I’m working on a blog post describing how blog search engines like Technorati, PubSub, and Feedster could/should use language categorization to help deal with the chaos of tagging and full-text search. Google has done this for a long time now and Technorati has it in beta.

While I’m still working on the post I wanted to get the source out there so that developers could play with the code and give me feedback.

The project is called ngramcat (which stands for NGram Categorizer) and is based on a 1994 paper by Cavnar and Trenkle entitled N-Gram Base Text Categorization.

I’ve extended this paper to support unicode and asian languages including Farsi, Arabic, Chinese, Korean, Chinese, and Japanese.

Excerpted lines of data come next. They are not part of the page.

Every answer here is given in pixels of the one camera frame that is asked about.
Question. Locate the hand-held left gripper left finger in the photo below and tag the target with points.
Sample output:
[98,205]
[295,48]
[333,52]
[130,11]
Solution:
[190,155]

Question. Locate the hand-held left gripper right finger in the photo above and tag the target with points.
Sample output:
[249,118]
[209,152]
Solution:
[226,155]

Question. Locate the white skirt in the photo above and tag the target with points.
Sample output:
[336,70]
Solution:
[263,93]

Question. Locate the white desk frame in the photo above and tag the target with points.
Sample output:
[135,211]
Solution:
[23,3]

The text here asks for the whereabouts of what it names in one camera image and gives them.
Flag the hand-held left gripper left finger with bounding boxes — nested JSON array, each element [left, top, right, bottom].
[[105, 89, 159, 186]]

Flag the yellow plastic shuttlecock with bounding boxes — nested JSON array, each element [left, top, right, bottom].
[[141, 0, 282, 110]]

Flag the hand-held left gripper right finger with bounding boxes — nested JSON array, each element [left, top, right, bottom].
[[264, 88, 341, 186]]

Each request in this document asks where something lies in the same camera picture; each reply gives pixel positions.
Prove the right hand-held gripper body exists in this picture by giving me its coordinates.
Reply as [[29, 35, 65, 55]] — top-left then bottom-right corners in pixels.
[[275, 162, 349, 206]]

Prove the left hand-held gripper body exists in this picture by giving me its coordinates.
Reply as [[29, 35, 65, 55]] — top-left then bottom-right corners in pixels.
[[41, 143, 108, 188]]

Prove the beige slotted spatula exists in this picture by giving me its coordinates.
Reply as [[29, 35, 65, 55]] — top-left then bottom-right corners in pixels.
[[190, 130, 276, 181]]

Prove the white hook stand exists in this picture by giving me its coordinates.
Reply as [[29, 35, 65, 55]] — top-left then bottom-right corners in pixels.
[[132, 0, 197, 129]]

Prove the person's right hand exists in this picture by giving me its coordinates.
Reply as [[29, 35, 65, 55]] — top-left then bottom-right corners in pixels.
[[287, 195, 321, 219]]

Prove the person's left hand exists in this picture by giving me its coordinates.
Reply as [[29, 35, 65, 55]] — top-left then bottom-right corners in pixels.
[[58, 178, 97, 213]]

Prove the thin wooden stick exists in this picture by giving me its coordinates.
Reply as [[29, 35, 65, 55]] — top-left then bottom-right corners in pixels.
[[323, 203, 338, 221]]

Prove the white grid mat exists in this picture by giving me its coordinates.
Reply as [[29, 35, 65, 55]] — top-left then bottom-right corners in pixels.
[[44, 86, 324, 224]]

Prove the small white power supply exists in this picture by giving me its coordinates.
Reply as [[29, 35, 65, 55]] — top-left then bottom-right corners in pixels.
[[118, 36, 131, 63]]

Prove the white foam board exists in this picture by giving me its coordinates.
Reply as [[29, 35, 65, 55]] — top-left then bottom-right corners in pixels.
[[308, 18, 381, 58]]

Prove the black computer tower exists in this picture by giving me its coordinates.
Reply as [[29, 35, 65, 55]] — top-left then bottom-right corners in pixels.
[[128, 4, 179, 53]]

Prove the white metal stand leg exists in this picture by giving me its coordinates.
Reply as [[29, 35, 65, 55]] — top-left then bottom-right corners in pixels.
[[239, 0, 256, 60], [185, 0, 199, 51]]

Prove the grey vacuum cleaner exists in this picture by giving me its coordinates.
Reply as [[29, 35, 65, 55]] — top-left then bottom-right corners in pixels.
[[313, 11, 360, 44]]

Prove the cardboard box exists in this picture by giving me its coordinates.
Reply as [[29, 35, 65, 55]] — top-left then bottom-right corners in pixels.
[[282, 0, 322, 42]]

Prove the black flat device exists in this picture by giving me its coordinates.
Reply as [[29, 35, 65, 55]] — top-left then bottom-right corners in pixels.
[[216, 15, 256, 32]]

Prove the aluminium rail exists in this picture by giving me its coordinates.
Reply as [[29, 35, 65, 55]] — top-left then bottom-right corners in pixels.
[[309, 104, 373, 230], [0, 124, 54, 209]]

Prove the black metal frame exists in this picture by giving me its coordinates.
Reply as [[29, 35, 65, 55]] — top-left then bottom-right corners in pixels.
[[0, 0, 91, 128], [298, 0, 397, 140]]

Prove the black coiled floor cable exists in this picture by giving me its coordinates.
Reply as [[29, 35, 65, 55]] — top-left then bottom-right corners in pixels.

The API is pretty simple and if you’re a decent Java developer you should be able to figure it out. I’ve decided to release it as Open Source specifically because I need/want feedback.

An interesting side note is that I’ve used Wikipedia to provide the language categories. I just took a couple large subjects like World War II and then grabbed the text version of all the languages I could find.

I would really love some help building out the remaining languages. If you have a language that we don’t cover just submit a LA.txt file (where LA is the name of the language in ISO code) and I’ll add it to the source.


  1. Apparently at the posted site there is no code available.
    A free Java implementation of that paper in Java (not related to Technorati) is available at http://www.olivo.net/software/lc4j/

  2. Does NGram work on CJK? If they are in unicode they should be fairly distinctive because there the code range of CJK characters are well defined.

    I have looked at libtextcat before
    http://software.wise-guys.nl/libtextcat/

    It still has no unicode support. Corpus is base on Usenet messages.

    Yes wikipedia is incredibly great! In this case not for its content but that it is a great technical resources for developing multi-lingual software!

  3. The one I wrote will. It supports all charsets and encodings.